Richard Rampton QC, for Mr Galloway, said his client had been a "longstanding opponent of tyranny and oppression" in Iraq. He had first visited the country in 1993 and five years later formed the Emergency Committee on Iraq to oppose "sanctions of all kinds, except military".

During one of his visits Mr Galloway met a child called Mariam who was suffering from cancer. He brought her back to Britain and established a fund called the Mariam Appeal which aimed to raise money for her treatment and to highlight the problems in Iraq.

"There is a shadowy figure in all of this, lurking in the background, and that is the dictator Saddam Hussein, the bloody-handed Saddam Hussein,'' said Mr Rampton. Mr Galloway had met the dictator twice, once showering him with "fawning praise", something he now admits was a mistake.

But as the threat of military action in the Gulf loomed, Mr Galloway became one of the leading figures in the Stop the War Coalition. After the toppling of Saddam, Telegraph reporter David Blair discovered documents in the bombed-out foreign ministry in Baghdad, including a letter purporting to be from Mr Galloway. He took them back to his hotel for examination. It was at this point, according to Mr Rampton: "The ball really starts rolling. It rolls so fast that it squashes Mr Galloway completely flat before he has seen it coming, before he has had any real notice of what he is in for."

On 21 April Mr Galloway, who was at his Algarve home, spoke to Andrew Sparrow, a Telegraph political reporter.

He held a 35-minute conversation with Mr Sparrow which focused on whether the Mariam Appeal had received funding from Baghdad - a claim denied by Mr Galloway. Later that evening the MP learned he was to be the subject of a major story in the newspaper and issued a press release denying any wrong-doing.
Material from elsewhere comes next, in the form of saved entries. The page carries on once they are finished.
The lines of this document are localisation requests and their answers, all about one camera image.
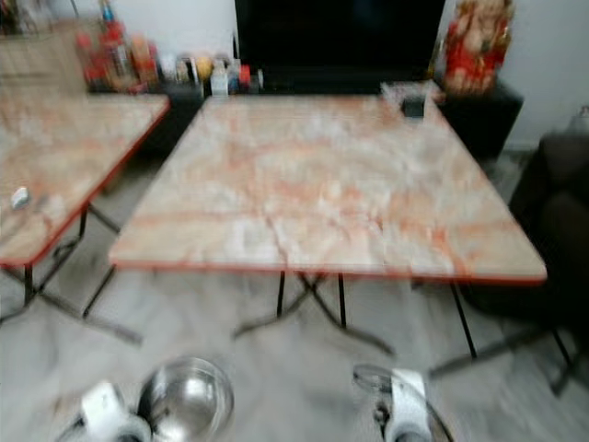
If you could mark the small white bottle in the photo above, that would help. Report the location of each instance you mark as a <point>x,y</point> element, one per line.
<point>219,81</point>

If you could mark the black flat television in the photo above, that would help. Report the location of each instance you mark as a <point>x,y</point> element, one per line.
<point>340,39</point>

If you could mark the small white object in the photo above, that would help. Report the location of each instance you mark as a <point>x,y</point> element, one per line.
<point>20,196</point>

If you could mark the yellow round jar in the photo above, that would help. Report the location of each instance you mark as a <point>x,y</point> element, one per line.
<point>202,67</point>

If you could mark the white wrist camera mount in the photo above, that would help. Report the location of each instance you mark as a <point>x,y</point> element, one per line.
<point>409,398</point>
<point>110,410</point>

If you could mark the red gold deity statue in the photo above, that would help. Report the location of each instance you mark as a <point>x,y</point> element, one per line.
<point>479,46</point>

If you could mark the tall red bottle blue cap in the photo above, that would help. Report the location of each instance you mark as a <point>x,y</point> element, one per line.
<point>116,46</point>

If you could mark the round stainless steel bowl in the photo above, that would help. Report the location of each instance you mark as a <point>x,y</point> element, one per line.
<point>189,398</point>

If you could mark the marble folding table red rim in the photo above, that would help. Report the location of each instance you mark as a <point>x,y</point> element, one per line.
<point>64,157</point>

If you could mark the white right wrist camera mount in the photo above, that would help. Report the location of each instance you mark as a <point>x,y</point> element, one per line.
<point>409,398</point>

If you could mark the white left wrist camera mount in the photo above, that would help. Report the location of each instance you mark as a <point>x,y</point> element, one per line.
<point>110,410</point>

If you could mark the large marble folding table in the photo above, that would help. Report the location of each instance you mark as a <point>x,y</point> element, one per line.
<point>331,189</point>

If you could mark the light wooden sideboard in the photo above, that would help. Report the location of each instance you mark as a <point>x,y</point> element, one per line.
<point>41,60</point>

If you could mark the black sofa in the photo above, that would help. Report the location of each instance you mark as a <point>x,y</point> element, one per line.
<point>552,212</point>

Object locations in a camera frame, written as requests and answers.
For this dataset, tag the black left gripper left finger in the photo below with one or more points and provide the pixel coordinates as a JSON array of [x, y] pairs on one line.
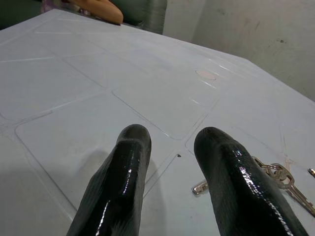
[[123, 182]]

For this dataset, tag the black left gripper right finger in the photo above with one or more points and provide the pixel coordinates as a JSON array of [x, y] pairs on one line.
[[236, 186]]

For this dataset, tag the silver key with short blade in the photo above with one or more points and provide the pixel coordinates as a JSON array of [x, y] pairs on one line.
[[199, 188]]

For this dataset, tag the silver key with long blade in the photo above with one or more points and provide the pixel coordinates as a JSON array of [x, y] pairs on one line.
[[296, 194]]

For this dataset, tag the small silver metal object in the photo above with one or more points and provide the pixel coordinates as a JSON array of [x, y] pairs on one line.
[[312, 171]]

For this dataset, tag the round pink table cap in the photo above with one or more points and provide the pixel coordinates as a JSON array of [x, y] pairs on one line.
[[206, 74]]

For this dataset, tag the dark green chair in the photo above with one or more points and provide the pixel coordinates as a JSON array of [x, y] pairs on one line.
[[145, 12]]

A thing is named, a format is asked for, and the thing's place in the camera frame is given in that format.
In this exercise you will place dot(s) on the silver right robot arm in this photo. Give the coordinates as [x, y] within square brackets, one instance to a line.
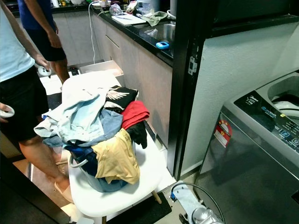
[187, 200]

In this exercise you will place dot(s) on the grey top-load washing machine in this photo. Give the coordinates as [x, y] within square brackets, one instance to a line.
[247, 177]

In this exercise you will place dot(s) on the white handheld controller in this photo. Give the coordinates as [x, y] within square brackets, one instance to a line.
[7, 110]
[44, 71]

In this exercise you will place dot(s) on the person in white shirt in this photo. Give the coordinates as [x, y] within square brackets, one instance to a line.
[13, 53]

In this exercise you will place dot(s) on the light blue shirt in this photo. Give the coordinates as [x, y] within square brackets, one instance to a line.
[84, 119]

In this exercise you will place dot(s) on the person in blue shirt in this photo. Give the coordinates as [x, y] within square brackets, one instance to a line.
[33, 14]

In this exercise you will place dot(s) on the white cardboard box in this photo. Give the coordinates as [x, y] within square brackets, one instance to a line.
[100, 66]

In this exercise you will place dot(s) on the blue denim garment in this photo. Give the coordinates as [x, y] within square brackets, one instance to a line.
[113, 122]

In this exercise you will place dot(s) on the black wing print garment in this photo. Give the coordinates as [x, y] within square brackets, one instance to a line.
[121, 95]

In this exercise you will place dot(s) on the yellow garment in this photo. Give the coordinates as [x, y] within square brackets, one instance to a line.
[116, 156]

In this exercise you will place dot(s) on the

Mr Galloway says the documents are either forgeries or were doctored.

The following day's front-page headline in the Telegraph ran: "Galloway was in Saddam's pay, say secret Iraqi documents." The story referred to the MP's luxury villa in Portugal, to which Mr Galloway retorted: "I don't have a £250,000 villa in the Algarve. I have an £80,000 cottage on a 100 per cent mortgage in the Algarve."

The newspaper claimed he had received at least £370,000 a year in cash, siphoned from the United Nations' oil for food programme. The story was accompanied, said Mr Rampton, by a "a great big picture of him smoking a fat cigar, no doubt from Havana, and no doubt bought from the proceeds of Saddam Hussein's regime".

He went on: "The message of that heading and that article backed up by the various other pieces in the same issue is this, it's unequivocal: Mr Galloway was in Saddam's pay."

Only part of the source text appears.